1996年に豊浜トンネル,翌年に第二白糸トンネルで岩盤崩壊を起こした地質がハイアロクラスタイトです。
火山の噴火様式には,1)爆発的噴火,2)噴出的噴火があり,爆発的噴火では火砕岩が形成され,噴出的噴火では溶岩や岩脈が形成されます。水中で発生した噴出的噴火で形成されるのがハイアロクラスタイトです。
室蘭絵鞆半島の海岸は,ほとんど水中火山によって形成された地質で,1)ハイアロクラスタイトとその給源岩脈,2)水中軽石流堆積物から構成されています。
1)の給源岩脈の中には溶岩ドームの形を取るものがあり,チキウ岬は溶岩ドームです。その様子は,チキウ岬西側の遊歩道の途中から見ることが出来ます。
室蘭絵鞆半島の海岸に分布する給源岩脈の方向は,チキウ岬付近から西では北西-南東方向であるのに対して,東のトッカリショ付近では北北西-南南東方向になっています。
絵鞆半島には金屏風と呼ばれている崖があります。これは,水冷破砕岩が風化を受けたか,あるいは変質したものと考えられます。
一方,銀屏風は水中軽石流堆積物からできていて,2回の大噴火が認められます。
イタンキ浜の南西には白と黒の縞模様の崖が見えます。白いのは水中軽石流堆積物で黒いのは水中土石流堆積物です。
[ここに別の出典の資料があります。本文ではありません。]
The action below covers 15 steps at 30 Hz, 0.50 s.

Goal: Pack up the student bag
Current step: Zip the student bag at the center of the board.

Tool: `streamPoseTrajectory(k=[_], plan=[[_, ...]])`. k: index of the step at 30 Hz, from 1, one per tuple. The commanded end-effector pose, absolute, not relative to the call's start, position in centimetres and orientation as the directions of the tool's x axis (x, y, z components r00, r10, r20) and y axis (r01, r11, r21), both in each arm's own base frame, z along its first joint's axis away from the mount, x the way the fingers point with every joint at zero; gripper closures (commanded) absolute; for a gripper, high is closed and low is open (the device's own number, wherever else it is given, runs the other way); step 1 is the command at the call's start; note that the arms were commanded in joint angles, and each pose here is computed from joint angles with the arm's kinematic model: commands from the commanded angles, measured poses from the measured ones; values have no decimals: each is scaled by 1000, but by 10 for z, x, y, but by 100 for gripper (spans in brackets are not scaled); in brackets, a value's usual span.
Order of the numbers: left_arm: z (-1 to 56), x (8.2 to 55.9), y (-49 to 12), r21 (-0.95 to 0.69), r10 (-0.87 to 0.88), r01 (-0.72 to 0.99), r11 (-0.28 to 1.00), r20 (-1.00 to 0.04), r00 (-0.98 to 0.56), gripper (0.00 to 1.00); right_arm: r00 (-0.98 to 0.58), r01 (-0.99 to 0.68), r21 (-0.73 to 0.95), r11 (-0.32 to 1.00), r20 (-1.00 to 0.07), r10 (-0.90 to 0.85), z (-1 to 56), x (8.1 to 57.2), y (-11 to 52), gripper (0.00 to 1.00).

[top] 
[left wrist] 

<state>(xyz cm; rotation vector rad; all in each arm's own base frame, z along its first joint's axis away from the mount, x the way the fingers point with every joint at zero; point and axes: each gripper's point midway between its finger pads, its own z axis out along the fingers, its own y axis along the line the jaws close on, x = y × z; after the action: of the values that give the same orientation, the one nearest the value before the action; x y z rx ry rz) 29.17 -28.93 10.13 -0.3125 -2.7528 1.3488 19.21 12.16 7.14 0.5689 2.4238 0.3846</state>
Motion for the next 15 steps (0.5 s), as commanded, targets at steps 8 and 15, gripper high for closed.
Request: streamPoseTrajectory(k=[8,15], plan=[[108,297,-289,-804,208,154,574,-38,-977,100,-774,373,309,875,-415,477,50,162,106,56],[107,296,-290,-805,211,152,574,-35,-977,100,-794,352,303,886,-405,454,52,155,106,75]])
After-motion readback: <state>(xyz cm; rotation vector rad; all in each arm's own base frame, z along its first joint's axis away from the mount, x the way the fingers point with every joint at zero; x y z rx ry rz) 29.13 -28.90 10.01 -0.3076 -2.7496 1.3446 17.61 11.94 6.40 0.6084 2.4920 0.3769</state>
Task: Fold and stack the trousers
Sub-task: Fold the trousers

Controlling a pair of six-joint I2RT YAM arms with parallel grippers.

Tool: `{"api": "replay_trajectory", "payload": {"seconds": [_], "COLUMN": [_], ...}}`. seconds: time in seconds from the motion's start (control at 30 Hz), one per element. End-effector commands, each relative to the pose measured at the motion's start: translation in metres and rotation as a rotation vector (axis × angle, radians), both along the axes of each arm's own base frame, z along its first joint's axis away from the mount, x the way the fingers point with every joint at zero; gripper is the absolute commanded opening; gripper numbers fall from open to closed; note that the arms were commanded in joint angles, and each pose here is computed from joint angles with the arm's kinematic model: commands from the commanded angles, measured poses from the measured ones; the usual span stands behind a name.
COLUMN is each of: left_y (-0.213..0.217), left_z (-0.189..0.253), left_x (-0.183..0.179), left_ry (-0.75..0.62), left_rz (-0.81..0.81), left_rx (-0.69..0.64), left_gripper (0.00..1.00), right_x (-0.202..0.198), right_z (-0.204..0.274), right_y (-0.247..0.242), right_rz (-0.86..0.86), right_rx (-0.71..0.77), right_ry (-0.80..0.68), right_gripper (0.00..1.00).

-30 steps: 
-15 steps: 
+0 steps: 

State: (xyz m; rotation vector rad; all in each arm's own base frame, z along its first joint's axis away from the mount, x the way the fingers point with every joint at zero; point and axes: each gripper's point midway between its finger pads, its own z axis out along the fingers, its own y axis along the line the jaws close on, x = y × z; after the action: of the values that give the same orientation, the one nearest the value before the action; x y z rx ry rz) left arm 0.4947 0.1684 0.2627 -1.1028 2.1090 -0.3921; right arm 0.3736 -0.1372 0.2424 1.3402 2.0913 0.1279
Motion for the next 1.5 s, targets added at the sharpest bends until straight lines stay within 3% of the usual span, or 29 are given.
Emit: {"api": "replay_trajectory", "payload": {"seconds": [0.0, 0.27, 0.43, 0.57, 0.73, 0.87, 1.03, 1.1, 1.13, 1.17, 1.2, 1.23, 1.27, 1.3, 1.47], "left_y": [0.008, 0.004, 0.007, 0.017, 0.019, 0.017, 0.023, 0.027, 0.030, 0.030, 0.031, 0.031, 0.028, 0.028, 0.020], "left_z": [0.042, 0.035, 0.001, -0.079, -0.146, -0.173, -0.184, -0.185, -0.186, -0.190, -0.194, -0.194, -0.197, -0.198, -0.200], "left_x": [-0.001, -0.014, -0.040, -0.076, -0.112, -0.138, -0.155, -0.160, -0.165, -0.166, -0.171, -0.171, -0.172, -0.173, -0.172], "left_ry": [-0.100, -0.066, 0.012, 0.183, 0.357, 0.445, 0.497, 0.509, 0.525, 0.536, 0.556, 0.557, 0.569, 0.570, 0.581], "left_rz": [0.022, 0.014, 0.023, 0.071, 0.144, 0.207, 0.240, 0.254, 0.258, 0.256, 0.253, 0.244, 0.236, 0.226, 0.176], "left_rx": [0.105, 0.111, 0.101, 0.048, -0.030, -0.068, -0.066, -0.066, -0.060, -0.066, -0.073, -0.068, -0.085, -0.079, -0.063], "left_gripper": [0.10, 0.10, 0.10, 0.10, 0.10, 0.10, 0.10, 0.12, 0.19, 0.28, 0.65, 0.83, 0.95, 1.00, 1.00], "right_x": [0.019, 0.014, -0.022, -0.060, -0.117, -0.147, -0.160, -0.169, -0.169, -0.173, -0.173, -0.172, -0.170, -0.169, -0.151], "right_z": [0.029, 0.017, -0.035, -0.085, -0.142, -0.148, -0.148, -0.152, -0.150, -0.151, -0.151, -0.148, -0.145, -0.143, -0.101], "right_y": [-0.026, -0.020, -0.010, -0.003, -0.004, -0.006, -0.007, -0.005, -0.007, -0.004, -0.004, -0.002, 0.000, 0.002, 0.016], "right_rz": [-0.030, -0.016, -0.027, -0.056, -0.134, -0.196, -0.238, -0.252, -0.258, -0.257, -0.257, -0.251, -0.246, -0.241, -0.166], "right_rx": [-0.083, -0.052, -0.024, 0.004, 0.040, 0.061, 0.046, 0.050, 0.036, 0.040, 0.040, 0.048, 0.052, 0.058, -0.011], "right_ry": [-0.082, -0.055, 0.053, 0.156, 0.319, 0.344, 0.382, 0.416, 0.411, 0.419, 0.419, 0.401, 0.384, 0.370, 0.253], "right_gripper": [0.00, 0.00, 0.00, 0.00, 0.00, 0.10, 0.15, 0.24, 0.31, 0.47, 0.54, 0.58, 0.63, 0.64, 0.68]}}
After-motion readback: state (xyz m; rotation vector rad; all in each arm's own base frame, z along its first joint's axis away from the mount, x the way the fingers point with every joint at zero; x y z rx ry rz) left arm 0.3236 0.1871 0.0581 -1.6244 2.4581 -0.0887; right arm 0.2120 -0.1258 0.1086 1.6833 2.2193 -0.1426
なお,チキウ岬の北にある母恋富士は陸上火山から噴出した安山岩溶岩です。
写真2 海上から見たチキウ岬
左の天辺の尖った岩体がハイアロクラスタイトを供給した溶岩ドームで,両側にハイアロクラスタイトが縞状に見えます。
写真3 チキウ岬の溶岩ドーム
地球岬の駐車場から西へ向かって降りて行く遊歩道の途中から見ることが出来ます。水平の柱状節理が見られます。
写真4 軽石流堆積物の崖
測量山の真西のハルカラモイ付近の崖をつくる軽石流堆積物です。
写真5 水中溶岩ドーム
水中で岩脈が次々と成長していった同心円状の構造が見られます。測量山の南西のマスイチセの崖です。